[Data extract]

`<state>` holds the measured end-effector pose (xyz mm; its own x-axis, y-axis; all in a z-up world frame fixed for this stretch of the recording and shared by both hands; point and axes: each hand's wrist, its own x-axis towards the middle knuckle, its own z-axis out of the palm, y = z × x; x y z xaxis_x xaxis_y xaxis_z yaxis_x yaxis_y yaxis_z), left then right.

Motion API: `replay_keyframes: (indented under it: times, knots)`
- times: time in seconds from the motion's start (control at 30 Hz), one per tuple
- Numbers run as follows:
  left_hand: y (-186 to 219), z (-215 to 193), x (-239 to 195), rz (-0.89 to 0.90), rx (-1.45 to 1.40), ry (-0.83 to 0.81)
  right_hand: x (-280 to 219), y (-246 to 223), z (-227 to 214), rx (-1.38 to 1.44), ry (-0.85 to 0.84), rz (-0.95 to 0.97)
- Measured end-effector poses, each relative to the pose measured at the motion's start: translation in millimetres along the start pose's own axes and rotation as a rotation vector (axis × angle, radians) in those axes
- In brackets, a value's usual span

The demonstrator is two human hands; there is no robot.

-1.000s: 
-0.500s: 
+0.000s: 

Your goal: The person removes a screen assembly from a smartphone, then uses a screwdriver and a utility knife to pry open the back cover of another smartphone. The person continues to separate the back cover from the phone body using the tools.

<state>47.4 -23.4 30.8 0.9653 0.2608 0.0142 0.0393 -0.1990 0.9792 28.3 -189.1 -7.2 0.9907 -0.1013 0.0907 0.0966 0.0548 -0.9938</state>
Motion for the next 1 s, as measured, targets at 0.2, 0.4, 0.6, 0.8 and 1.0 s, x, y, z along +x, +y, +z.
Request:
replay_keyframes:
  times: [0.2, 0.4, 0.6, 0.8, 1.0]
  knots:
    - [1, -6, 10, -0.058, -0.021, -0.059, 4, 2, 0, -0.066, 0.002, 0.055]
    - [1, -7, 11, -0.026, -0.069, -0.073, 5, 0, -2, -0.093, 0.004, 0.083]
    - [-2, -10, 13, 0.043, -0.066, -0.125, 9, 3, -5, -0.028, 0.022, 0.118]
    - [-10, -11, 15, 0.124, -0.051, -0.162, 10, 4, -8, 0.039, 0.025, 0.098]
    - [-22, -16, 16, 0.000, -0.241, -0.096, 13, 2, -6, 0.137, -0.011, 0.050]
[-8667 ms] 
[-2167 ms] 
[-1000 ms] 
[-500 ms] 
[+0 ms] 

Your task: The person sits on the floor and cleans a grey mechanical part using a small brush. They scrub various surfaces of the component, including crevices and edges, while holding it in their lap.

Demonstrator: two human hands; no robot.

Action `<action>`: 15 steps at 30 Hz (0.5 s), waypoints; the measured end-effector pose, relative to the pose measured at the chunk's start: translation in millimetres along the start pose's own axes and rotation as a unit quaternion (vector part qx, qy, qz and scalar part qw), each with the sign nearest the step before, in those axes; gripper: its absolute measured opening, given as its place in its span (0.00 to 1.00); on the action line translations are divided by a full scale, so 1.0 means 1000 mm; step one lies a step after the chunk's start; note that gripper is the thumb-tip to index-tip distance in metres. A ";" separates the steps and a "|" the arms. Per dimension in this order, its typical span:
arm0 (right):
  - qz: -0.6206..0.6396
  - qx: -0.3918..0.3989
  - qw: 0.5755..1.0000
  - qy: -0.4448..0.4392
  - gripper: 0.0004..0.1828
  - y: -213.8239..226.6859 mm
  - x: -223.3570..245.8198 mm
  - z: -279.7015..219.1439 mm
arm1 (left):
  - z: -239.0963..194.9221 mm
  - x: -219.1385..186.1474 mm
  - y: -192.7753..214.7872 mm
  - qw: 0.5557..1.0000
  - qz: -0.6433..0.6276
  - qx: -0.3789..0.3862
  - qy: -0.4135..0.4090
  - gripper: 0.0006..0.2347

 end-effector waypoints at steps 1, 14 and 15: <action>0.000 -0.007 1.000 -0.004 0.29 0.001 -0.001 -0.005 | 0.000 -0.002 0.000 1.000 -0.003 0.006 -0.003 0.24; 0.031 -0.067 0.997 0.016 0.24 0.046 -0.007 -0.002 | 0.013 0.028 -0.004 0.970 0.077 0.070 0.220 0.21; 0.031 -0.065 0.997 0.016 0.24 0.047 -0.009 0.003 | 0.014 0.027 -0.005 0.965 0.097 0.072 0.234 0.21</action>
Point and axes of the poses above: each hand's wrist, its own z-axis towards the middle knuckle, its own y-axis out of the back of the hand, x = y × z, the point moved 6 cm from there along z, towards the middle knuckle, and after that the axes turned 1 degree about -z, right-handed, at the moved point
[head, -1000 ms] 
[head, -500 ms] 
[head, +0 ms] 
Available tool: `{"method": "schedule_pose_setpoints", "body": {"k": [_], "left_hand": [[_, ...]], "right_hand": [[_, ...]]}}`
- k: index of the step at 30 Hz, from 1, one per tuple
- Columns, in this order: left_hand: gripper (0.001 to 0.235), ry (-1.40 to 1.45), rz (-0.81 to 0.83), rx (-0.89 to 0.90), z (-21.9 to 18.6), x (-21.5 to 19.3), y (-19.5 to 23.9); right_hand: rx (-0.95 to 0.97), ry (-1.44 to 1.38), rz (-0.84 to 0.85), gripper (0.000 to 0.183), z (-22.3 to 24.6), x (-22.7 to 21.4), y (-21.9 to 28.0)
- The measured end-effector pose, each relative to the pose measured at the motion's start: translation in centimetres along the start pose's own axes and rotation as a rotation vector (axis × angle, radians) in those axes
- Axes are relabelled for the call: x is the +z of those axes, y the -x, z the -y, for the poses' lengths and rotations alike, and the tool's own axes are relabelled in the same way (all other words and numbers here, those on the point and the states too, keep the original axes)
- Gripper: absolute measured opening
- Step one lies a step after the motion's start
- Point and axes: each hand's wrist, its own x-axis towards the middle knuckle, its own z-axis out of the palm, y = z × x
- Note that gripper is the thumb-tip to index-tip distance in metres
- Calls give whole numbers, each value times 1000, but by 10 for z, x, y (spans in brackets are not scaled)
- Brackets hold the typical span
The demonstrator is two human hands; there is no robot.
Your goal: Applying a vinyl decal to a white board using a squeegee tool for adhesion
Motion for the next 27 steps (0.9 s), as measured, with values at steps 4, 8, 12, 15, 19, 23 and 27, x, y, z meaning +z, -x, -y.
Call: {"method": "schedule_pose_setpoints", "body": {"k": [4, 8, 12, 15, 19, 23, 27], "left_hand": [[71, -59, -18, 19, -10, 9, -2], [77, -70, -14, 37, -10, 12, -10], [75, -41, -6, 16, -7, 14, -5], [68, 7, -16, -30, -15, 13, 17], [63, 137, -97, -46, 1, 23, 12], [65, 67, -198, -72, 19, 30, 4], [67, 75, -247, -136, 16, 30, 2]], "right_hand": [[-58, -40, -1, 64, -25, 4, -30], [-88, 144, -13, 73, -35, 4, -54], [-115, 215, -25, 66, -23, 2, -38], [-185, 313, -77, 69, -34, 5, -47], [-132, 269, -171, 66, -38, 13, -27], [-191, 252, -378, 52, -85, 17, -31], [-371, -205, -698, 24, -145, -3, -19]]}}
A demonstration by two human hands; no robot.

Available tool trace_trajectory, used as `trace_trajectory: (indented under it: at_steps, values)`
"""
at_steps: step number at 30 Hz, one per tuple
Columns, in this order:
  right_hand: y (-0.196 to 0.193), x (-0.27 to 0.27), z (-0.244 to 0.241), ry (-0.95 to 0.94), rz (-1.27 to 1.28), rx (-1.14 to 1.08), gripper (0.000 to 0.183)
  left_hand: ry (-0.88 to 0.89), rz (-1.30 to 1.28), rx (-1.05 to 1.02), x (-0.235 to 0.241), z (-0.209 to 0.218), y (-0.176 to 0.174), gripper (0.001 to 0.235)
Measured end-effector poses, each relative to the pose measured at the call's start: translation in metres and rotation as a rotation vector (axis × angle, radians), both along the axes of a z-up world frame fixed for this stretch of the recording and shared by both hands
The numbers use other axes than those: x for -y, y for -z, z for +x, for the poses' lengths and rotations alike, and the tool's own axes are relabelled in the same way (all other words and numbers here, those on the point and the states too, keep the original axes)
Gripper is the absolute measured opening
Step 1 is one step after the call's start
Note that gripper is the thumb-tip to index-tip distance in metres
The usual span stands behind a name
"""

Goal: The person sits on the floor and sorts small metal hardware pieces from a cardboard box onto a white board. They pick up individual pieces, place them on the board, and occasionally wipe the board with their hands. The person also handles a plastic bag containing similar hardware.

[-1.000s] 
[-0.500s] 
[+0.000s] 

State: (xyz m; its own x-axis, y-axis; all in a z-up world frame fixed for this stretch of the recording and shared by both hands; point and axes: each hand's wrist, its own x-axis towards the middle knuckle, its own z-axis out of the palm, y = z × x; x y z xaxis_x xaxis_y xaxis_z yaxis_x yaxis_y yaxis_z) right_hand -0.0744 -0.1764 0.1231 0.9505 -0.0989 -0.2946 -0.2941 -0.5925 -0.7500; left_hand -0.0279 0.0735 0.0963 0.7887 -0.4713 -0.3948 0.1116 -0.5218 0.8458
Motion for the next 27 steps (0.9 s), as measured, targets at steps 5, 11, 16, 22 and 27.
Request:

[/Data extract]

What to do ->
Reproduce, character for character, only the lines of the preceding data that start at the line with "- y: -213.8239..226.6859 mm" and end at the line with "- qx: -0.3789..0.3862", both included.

Answer box ->
  - y: -213.8239..226.6859 mm
  - x: -223.3570..245.8198 mm
  - z: -279.7015..219.1439 mm
arm1 (left):
  - z: -239.0963..194.9221 mm
  - x: -219.1385..186.1474 mm
  - y: -192.7753..214.7872 mm
  - qw: 0.5557..1.0000
  - qz: -0.6433..0.6276
  - qx: -0.3789..0.3862

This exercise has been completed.